Assessment of Climate Change in the Southwest United States

Robert Merideth, Mary Black, Sarah LeRoy
Posted on: 7/12/2019 - Updated on: 2/27/2020

Posted by

CAKE Team

Published

Abstract

Assessment of Climate Change in the Southwest United States—a contribution to the 2013 National Climate Assessment—is a summary and synthesis of the past, present, and projected future of the region’s climate, emphasizing new information and understandings since publication of the previous national assessment in 2009.

Regional scope

  • The assessment examines what climate and climate change mean for the health and well-being of human populations and the environment throughout the Southwestern United States, an area of about 700,000 square miles.
  • The region includes Arizona, California, Colorado, Nevada, New Mexico, and Utah, vast stretches of coastline, an international border, and the jurisdictions of 182 federally recognized Native American tribes.
  • With its regional perspective, this assessment also provides a foundation for assessments to be made for decision making at finer scales.

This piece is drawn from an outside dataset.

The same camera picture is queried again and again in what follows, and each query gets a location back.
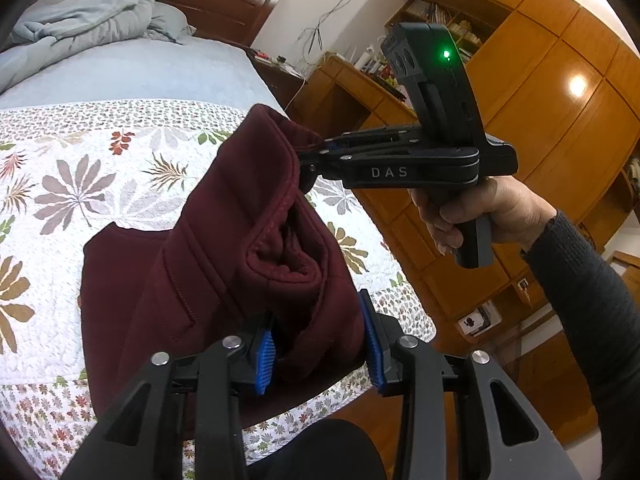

Comprehensive approach. The assessment looks at:

  • climate and its effects, on scales ranging from states to watersheds and across ecosystems and regions;
  • links between climate and resource supply and demand;
  • effects on sectors—such as water, agriculture, energy, and transportation— that are critical to the well-being of the region’s inhabitants;
  • the vulnerabilities to climate changes of all facets of the region; and
  • the responses and preparedness plans that society may choose to make.